◆ Work instructions: Each line of the data that includes the string "finger" is to be copied out.
-- Given records follows --
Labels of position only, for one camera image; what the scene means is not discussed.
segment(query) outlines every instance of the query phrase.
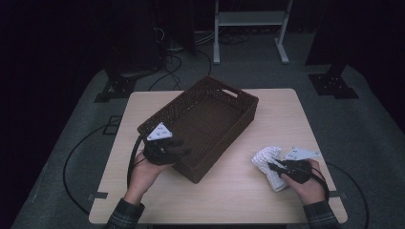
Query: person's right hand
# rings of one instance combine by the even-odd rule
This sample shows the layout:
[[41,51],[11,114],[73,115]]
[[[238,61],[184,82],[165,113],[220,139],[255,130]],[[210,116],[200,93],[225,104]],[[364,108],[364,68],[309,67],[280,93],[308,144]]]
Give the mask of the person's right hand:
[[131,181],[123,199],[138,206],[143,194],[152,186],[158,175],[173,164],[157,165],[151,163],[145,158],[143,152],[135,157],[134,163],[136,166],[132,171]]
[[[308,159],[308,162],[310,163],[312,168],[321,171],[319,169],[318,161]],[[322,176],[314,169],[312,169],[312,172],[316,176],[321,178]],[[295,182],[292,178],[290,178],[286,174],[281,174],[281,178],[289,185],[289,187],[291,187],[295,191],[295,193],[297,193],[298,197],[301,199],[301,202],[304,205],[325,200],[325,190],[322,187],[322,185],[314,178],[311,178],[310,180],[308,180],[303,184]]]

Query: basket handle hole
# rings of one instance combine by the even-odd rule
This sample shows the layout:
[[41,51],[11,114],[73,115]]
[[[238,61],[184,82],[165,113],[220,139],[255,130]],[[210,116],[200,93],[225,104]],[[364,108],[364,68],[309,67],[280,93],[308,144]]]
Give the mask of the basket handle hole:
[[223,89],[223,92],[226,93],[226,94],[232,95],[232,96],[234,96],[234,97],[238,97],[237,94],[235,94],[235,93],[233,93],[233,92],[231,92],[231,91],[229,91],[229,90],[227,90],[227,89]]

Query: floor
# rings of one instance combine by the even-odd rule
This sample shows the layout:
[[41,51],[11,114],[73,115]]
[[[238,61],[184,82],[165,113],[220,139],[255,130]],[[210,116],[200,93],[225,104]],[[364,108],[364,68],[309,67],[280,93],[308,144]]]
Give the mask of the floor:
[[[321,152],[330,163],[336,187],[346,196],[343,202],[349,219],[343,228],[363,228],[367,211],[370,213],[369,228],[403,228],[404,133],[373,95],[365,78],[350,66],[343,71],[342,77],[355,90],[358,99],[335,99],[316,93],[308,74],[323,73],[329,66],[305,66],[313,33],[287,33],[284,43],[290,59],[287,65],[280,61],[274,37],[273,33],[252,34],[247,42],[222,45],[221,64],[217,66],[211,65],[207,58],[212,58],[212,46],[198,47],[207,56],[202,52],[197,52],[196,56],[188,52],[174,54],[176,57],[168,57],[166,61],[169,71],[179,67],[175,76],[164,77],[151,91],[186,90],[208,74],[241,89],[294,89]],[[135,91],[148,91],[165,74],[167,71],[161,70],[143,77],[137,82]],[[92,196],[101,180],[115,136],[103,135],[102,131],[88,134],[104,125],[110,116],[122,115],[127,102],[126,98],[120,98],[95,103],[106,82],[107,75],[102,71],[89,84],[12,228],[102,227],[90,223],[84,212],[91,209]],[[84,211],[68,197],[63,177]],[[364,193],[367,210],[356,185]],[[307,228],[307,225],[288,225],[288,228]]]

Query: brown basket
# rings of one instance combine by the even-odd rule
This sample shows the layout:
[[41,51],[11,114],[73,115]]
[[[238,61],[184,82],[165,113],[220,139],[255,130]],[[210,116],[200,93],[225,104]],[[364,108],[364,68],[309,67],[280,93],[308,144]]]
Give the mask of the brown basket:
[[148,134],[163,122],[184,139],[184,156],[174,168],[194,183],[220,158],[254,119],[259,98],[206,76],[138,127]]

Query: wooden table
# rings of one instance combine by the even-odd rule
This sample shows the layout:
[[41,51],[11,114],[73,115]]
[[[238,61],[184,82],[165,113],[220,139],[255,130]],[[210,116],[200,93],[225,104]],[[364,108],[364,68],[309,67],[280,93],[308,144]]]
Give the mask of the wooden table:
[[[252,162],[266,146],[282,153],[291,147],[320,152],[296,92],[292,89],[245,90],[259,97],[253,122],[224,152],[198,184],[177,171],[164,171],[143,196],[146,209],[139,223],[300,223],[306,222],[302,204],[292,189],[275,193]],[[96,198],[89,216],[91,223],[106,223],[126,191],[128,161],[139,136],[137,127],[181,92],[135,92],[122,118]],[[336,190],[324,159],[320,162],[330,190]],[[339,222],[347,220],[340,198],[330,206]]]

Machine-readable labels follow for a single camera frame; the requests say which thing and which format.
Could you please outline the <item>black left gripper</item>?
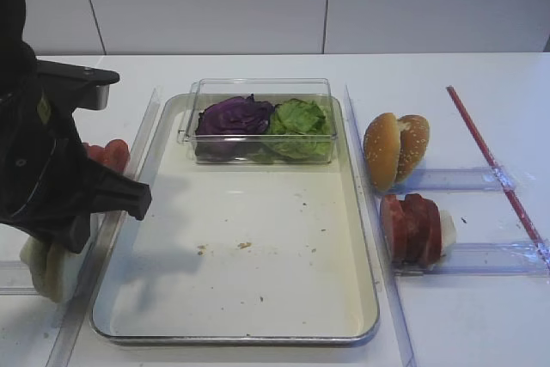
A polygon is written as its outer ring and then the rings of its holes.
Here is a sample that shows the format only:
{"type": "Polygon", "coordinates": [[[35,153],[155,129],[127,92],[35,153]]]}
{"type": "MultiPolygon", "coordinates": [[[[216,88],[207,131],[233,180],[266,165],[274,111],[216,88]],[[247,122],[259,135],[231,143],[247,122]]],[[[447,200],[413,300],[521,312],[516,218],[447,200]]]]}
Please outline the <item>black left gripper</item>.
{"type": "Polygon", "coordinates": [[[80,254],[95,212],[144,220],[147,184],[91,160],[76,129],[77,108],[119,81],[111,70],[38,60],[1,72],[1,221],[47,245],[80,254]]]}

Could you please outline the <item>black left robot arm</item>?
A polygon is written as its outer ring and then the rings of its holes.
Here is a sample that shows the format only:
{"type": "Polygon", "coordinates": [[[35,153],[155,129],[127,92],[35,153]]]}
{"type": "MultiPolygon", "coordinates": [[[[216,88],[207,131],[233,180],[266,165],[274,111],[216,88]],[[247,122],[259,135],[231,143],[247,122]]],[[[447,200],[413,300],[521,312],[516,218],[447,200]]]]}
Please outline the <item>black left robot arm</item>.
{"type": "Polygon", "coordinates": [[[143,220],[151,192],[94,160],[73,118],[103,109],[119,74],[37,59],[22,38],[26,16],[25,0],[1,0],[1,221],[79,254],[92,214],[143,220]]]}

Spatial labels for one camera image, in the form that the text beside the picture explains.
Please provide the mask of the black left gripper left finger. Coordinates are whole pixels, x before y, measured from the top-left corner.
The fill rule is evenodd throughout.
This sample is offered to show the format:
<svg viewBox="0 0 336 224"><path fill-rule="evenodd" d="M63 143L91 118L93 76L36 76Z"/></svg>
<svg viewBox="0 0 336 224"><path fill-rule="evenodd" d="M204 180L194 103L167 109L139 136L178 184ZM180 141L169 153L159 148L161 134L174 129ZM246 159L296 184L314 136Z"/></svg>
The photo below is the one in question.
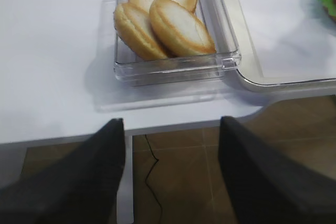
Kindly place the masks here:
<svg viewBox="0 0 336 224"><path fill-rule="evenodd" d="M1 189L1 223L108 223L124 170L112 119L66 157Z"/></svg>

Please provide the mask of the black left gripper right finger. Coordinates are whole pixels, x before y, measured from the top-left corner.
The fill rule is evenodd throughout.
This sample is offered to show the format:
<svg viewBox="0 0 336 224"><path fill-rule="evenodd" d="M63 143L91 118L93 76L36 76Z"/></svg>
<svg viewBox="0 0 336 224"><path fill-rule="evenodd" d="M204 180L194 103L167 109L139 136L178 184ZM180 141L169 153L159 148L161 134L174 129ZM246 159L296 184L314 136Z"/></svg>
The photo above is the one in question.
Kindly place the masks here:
-- Given records concluded --
-- Given records follows --
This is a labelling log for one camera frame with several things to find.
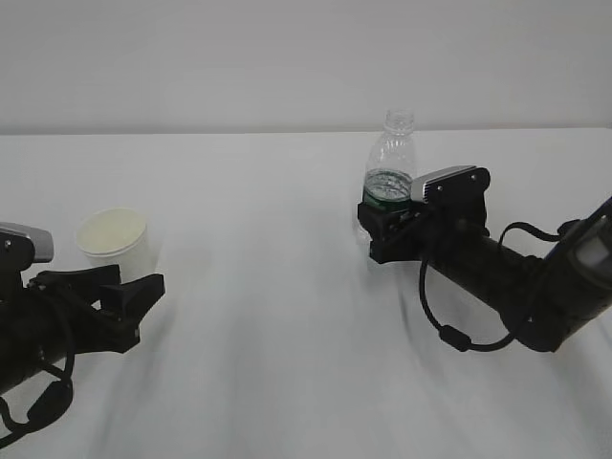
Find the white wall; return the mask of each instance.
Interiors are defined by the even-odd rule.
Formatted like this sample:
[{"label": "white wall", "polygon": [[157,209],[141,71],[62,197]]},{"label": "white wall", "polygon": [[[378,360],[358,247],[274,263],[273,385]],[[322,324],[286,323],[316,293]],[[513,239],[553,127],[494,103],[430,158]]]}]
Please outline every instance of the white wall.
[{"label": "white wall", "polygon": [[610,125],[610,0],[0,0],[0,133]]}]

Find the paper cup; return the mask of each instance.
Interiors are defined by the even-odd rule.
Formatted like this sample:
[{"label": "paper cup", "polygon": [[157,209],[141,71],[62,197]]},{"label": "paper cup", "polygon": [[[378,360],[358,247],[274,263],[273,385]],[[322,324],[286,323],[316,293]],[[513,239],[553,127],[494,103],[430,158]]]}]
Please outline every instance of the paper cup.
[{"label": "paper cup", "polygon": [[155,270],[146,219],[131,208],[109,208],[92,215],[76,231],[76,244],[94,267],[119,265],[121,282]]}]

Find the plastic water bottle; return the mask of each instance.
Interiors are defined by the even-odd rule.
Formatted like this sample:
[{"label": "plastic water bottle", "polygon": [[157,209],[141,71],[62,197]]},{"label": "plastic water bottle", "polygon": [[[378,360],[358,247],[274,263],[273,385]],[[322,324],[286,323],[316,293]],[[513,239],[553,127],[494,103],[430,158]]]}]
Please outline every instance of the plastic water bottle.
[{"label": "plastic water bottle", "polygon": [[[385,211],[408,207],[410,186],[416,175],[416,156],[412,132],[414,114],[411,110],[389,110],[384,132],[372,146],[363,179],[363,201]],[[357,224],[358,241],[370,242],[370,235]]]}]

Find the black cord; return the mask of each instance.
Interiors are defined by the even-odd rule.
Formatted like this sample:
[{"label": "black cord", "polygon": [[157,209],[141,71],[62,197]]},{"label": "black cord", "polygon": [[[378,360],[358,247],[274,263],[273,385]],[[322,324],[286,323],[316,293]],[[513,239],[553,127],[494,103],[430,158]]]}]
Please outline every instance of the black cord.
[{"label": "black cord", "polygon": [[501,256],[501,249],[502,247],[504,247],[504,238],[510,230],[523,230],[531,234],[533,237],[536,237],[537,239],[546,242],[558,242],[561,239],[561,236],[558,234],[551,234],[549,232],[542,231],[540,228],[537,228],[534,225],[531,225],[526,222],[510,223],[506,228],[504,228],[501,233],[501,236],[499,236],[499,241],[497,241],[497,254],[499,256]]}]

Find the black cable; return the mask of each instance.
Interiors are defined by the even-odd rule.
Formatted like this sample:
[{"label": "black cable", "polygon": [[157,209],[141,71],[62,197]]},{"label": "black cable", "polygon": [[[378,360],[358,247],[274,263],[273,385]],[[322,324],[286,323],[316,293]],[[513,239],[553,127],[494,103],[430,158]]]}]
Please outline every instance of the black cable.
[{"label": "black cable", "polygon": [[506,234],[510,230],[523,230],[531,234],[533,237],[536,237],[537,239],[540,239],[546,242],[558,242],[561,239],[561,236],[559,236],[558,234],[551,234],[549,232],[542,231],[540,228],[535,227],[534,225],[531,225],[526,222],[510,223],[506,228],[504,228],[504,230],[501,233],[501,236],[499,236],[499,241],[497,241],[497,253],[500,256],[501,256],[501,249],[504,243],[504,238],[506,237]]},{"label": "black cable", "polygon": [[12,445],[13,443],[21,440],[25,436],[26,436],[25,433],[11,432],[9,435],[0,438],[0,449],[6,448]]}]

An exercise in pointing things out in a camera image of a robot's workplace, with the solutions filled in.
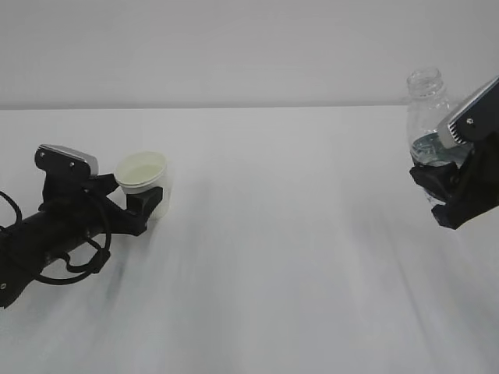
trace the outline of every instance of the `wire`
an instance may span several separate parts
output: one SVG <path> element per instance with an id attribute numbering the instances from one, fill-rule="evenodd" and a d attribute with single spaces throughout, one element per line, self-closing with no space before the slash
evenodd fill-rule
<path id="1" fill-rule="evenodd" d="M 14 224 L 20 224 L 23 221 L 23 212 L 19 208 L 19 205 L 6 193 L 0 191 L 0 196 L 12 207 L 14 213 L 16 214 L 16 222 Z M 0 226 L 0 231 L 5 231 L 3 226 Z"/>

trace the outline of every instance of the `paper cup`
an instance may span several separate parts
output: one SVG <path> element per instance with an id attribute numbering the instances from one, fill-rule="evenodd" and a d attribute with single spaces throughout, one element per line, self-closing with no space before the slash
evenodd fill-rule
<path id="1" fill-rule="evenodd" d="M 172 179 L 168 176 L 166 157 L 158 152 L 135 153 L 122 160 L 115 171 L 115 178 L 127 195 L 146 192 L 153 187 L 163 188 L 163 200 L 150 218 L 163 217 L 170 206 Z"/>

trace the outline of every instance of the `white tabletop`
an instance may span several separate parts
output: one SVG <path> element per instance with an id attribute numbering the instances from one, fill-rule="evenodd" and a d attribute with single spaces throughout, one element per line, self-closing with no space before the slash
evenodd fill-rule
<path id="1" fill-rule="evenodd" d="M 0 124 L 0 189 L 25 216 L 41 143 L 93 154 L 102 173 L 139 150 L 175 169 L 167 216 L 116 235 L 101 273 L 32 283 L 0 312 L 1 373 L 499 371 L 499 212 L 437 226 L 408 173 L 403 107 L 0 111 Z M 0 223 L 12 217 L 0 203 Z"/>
-- Given records concluded --
◆ Result:
Please provide the mask of the black left gripper left finger. Coordinates are whole pixels, x before y, measured from the top-left corner.
Please provide the mask of the black left gripper right finger. Coordinates are whole pixels, x before y, measured from the top-left corner.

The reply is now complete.